經過易容術的改造後,他們表面和人類一樣,不過由於質地畢竟是木塊,無法和人類精密的身體相媲美,就算他們明白了人類的一些感情,也知道該如何表達,臉部卻永遠只是一個面癱樣,做不出相應的表情來。
而他們一成不變的表情,在已經陷入崇拜中的雪雁看來,那就是穩重自律專業可靠值得信賴的代表。
黛玉點了點面露夢幻表情的雪雁,好笑的看著她回過神後,羞紅了的臉龐,「雪雁,咱們準備離開了,你看下還有要帶走的東西沒」
雪雁聽姑娘問這,立刻回到,「姑娘,該帶走的我都已經交給林二了,我才不會把咱們家的東西留下便宜給這賈府呢」
「那好,咱們也就走吧」
黛玉說完,林一就打頭引領著眾人走到床邊,在床板上有規律的敲擊了幾下後,床板自然的彈起,露出一個可容納一人通行的樓梯,林一首先下去,黛玉隨後,接著幾人魚貫而入,這地下通道,是林一離開賈府,去打探外面的消息時,就做了個建築機甲獸兄弟出來,在他回來後,這通道已經打通了有些時日了。
黛玉他們前頭走,建築機甲獸在後面就把開通的通道再次給堵上了,床板上的機關,也由留守的搬運機甲獸做了最後的清除,畢竟搬運機甲獸清理痕跡的能力還是很強的,這樣一通忙下來,任誰也不會發現床板下曾經有過一個隧道直通京城的郊外。

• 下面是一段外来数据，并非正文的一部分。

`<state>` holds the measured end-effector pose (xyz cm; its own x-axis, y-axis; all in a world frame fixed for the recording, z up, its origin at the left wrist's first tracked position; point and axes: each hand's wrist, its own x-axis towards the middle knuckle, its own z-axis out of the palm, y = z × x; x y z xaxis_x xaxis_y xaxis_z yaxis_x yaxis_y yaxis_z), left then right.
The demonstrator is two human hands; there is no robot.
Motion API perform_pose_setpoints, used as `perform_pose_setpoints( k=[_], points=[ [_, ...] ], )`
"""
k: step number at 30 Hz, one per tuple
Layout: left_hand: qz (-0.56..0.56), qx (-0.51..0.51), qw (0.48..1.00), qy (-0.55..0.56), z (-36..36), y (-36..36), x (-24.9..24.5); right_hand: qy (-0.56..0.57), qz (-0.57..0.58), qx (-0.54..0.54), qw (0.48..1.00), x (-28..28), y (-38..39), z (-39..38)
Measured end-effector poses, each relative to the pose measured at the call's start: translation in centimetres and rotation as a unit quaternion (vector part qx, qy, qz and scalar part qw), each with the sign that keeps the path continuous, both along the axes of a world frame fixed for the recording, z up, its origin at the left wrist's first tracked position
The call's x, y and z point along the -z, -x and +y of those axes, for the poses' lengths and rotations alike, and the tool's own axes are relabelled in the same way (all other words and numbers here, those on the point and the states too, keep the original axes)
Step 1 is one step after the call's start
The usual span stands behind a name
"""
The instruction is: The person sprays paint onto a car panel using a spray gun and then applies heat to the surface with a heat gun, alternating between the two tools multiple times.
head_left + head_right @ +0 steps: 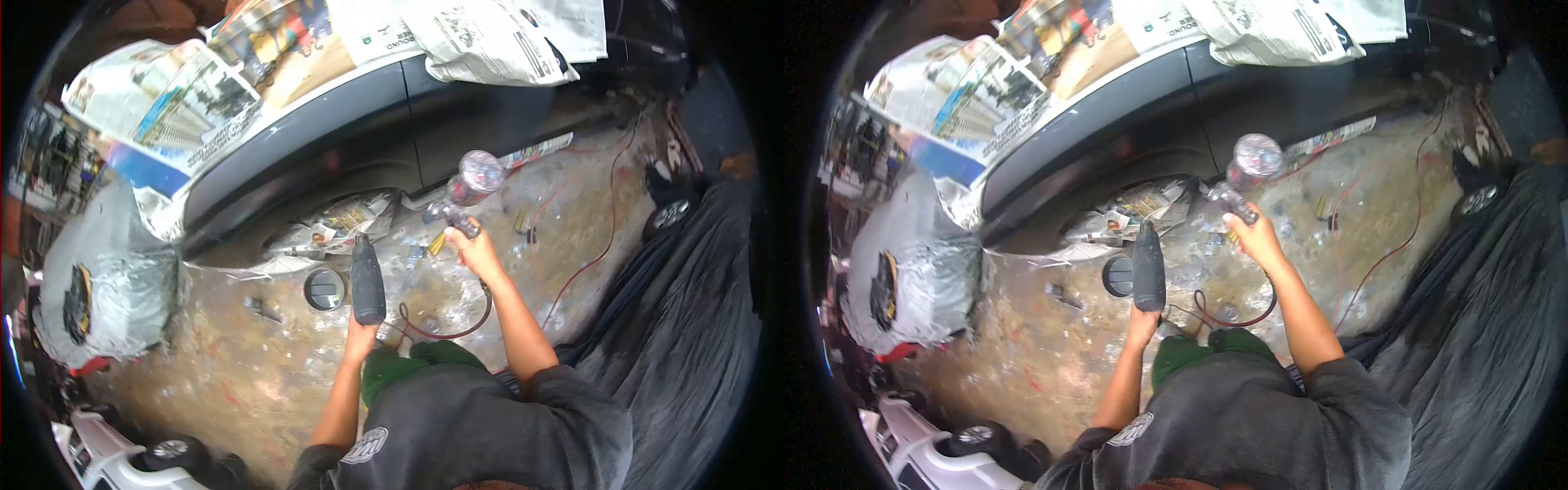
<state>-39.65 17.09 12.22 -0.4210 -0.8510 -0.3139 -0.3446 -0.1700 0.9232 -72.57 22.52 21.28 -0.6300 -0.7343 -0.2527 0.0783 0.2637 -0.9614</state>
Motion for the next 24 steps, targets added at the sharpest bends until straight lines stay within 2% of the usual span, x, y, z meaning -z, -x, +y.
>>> perform_pose_setpoints(
  k=[3, 6, 8, 10, 14, 19, 24],
  points=[
    [0.048, 0.032, 0.998, 0.020, -0.4, 1.8, 0.2, 0.005, 0.052, 0.057, 0.997, -0.3, 3.4, 1.3],
    [0.077, 0.069, 0.994, 0.022, -0.3, 4.5, -2.0, 0.001, 0.112, 0.118, 0.987, -1.6, 6.7, 2.7],
    [0.101, 0.080, 0.991, 0.027, 0.0, 5.7, -1.3, 0.009, 0.147, 0.143, 0.979, -1.0, 9.9, 3.4],
    [0.098, 0.119, 0.988, 0.020, -0.3, 6.5, -1.8, -0.007, 0.153, 0.171, 0.973, -1.1, 12.0, 3.6],
    [0.128, 0.111, 0.984, 0.045, 0.1, 6.5, -1.2, 0.001, 0.205, 0.208, 0.957, -0.5, 14.5, 2.6],
    [0.179, 0.073, 0.980, 0.039, -0.6, 3.3, -1.6, 0.027, 0.203, 0.196, 0.959, -0.8, 12.1, -0.8],
    [0.115, -0.005, 0.993, 0.027, -2.4, -2.8, 0.0, 0.021, 0.200, 0.132, 0.971, -1.6, 3.9, -5.5]
  ],
)
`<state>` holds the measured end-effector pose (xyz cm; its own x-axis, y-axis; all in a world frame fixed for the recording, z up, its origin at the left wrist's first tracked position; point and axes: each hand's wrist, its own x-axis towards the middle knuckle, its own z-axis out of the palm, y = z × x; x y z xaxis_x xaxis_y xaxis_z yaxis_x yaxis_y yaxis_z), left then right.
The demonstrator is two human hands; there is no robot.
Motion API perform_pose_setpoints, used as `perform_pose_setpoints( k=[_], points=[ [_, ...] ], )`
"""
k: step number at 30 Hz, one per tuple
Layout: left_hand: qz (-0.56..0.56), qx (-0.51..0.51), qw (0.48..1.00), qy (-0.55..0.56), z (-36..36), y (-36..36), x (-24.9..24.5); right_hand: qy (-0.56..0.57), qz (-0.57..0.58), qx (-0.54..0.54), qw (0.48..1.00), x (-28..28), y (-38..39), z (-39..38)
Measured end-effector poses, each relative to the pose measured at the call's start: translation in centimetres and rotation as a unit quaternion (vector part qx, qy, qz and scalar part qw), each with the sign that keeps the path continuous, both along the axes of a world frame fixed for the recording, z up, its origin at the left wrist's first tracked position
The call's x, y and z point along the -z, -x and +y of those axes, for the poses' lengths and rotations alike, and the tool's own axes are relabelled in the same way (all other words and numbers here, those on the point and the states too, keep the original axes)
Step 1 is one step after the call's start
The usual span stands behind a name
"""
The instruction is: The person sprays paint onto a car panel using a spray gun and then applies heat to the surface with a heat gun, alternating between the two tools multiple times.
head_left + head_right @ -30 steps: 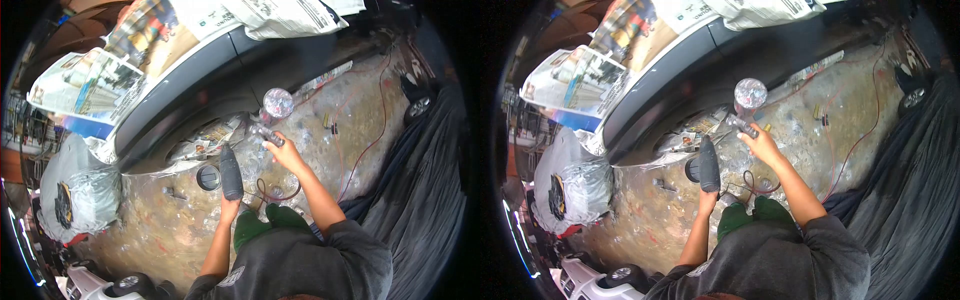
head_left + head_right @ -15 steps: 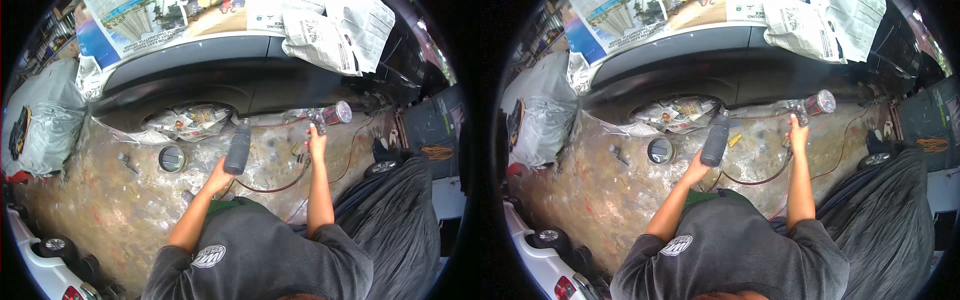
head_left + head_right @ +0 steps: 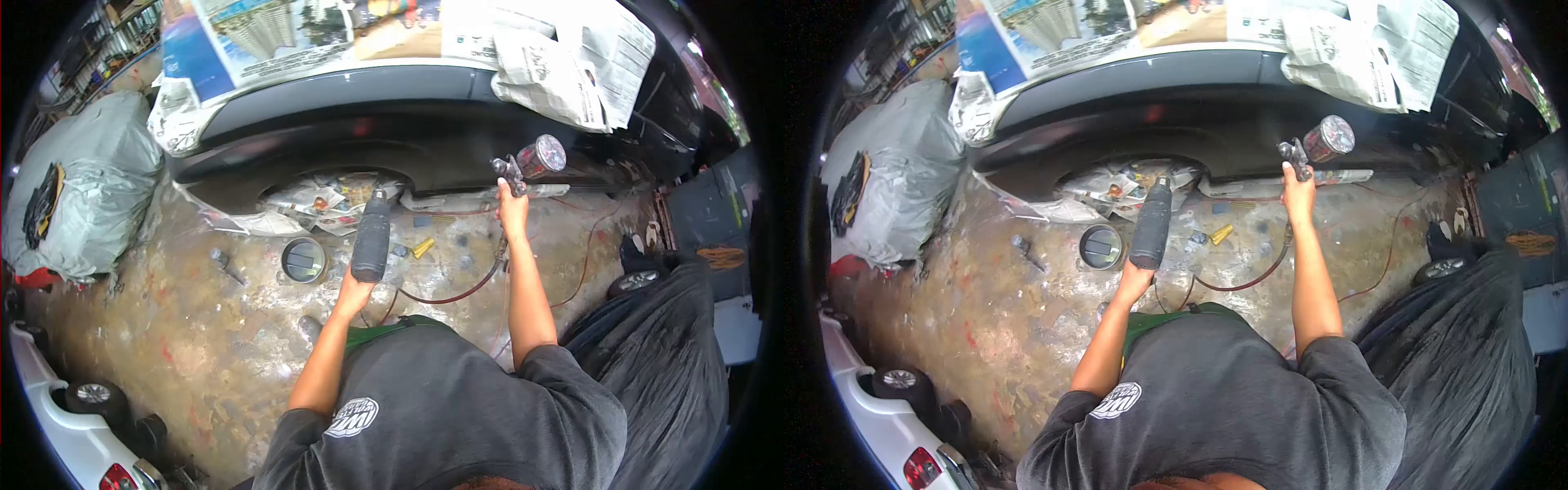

搬運機甲獸在確認屋子已經恢復了原狀,任誰也發現不了不該出現的痕跡後,從空間中除去一個死人放到了床上,然後有在房樑上懸掛上了一個死人,檢查了下沒有差錯後,尖呼一聲,和留守的警戒機甲獸,一起撤離了。
警戒機甲獸一撤離,陳敖就感覺到竹秀園中讓他警惕的東西已經不在了,嘗試性的踏進了院子,發現脊樑上沒有炸毛,才放心大膽的進了屋子。
原本人影晃動的屋子,現在空無一人,不,還有兩個人,可惜是兩個死人,還是兩個被易了容的死人,其中懸掛在樑上的那個,他見過畫像,是林姑娘的貼身心腹丫鬟雪雁,床上那個想來應該是被易容成了林姑娘的樣子。
易容技術不錯,不過顯然這兩個人死亡已久,所以易容的邊角有些撬開了,不想活人那樣服帖了。
看來真正的林姑娘是想要死遁離開這賈府了,也不知道這賈家是如何虧待林姑娘的,讓一孤女這樣毅然決然的離開她在這世上僅餘的親人身邊。
雖然他很想現在仔細探查下,林姑娘是如何在他沒察覺的情況下,憑空的消失在這房間中的,且消失的還不止她一個,最保守的估計也有六人。
雖然他很想仔細搜尋下這個房間的每個角落,可惜遠處傳來的聲音,讓他知道賈家的人快到了,算了,他還是等賈家的人走了,在找機關的好,看在接下來這一出大戲的份上,他就好心的幫林姑娘布下的這個局中的瑕疵修補一下,希望以後他們如果能相見的話,林姑娘能告知他如何隔絕聲音的辦法。
陳敖心中想著這些有的沒的,手上卻一點都不慢,迅速的給兩個死人有些微微撬開的面具做了修補,讓後又給她們的臉上塗抹了一些不正常死亡的青紫黑氣。
端詳了下,對於自己的成果很滿意的陳敖,面癱著臉,心中默默給自己讚了聲幹的不錯,然後在房門即將被推開的剎那,閃身飛上了房梁,隱好了身形,準備看賈家眾人接下來上演的大戲。